Set down a word-for-word copy of the data below, limited to the lines from the first through the line with "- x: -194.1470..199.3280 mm".

•••

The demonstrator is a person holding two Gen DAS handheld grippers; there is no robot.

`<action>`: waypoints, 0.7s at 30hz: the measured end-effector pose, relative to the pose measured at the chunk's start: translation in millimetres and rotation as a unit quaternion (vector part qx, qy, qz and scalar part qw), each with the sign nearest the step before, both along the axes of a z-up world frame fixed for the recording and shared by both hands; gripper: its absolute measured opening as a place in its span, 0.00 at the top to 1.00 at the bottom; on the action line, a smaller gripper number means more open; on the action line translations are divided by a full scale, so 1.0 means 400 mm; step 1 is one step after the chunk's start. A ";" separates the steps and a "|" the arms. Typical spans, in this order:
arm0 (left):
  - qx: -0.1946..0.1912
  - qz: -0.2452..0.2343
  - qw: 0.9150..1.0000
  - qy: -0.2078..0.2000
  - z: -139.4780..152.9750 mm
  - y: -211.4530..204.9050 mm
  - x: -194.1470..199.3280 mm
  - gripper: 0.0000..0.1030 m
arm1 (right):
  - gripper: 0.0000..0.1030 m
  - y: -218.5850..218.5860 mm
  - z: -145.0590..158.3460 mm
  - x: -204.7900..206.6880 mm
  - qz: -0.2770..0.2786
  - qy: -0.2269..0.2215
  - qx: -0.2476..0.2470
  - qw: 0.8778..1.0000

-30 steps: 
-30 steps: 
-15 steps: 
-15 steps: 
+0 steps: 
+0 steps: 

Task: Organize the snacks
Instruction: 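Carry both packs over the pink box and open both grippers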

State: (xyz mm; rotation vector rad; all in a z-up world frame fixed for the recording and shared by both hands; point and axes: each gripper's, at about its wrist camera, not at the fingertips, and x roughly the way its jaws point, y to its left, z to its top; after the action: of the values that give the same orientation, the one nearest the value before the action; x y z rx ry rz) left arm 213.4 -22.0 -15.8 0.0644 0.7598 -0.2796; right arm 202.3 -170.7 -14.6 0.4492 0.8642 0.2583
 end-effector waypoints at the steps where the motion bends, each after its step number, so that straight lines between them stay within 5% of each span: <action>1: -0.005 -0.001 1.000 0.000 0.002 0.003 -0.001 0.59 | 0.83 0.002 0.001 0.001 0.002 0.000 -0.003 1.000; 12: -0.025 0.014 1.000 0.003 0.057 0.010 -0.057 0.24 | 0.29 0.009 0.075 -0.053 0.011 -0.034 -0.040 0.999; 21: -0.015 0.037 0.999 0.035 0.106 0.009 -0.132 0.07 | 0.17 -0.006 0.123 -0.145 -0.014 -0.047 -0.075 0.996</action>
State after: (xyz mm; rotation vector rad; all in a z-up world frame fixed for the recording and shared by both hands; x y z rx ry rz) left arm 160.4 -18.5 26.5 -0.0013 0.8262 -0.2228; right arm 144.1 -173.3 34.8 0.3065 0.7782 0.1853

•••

— RESULT —
The demonstrator is a person holding two Gen DAS handheld grippers; there is no robot.

`<action>`: waypoints, 0.7s at 30hz: the measured end-effector pose, relative to the pose measured at the chunk's start: translation in millimetres and rotation as a unit quaternion (vector part qx, qy, qz and scalar part qw), each with the sign nearest the step before, both along the axes of a z-up world frame fixed for the recording and shared by both hands; gripper: its absolute measured opening as a place in its span, 0.00 at the top to 1.00 at the bottom; on the action line, a smaller gripper number means more open; on the action line translations are divided by a full scale, so 1.0 means 400 mm; step 1 is one step after the chunk's start. A ";" separates the steps and a "|" the arms. Typical spans, in this order:
arm0 (left):
  - qx: -0.1946..0.1912
  - qz: -0.2452..0.2343
  - qw: 0.9150..1.0000
  - qy: -0.2078..0.2000
  - z: -139.4780..152.9750 mm
  - y: -211.4530..204.9050 mm
  - x: -194.1470..199.3280 mm

This response contains the complete answer.